> _Problem details_
Every line that holds the word "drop" needs to be copied from the data below.

┄┄┄┄┄┄┄┄┄┄┄┄┄┄┄┄┄┄┄┄

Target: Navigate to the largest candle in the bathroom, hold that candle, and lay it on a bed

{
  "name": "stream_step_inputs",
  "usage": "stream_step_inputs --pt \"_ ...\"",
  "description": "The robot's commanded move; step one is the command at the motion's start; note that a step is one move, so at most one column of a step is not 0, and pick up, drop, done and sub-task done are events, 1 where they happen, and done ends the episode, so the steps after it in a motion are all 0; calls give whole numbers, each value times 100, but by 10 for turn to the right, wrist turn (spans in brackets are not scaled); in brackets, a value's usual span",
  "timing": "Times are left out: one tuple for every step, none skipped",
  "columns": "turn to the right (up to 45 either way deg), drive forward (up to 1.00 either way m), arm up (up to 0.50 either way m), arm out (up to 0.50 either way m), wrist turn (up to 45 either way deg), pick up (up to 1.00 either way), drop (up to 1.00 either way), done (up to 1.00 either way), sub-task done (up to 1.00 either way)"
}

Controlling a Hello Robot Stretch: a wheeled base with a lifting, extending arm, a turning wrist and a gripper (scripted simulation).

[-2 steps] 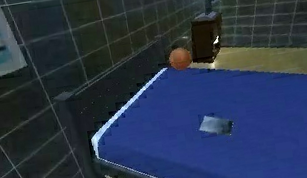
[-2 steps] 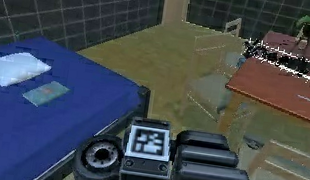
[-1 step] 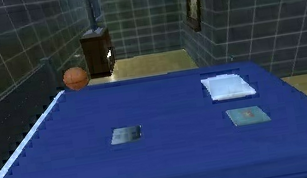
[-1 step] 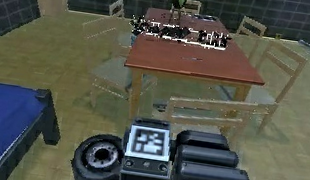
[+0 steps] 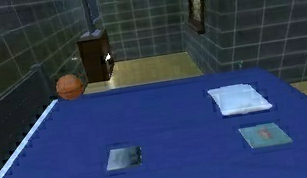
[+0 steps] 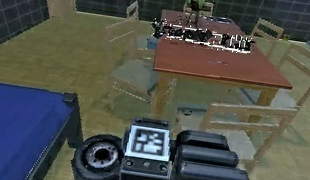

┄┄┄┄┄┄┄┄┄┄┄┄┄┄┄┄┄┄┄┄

> _Written reply_
  "description": "The robot's commanded move; step one is the command at the motion's start; note that a step is one move, so at most one column of a step is not 0, and pick up, drop, done and sub-task done are events, 1 where they happen, and done ends the episode, so the steps after it in a motion are all 0; calls give whole numbers, each value times 100, but by 10 for turn to the right, wrist turn (spans in brackets are not scaled); in brackets, a value's usual span",
  "columns": "turn to the right (up to 45 either way deg), drive forward (up to 1.00 either way m), arm up (up to 0.50 either way m), arm out (up to 0.50 either way m), wrist turn (up to 45 either way deg), pick up (up to 1.00 either way), drop (up to 1.00 either way), done (up to 1.00 either way), sub-task done (up to 1.00 either way)"

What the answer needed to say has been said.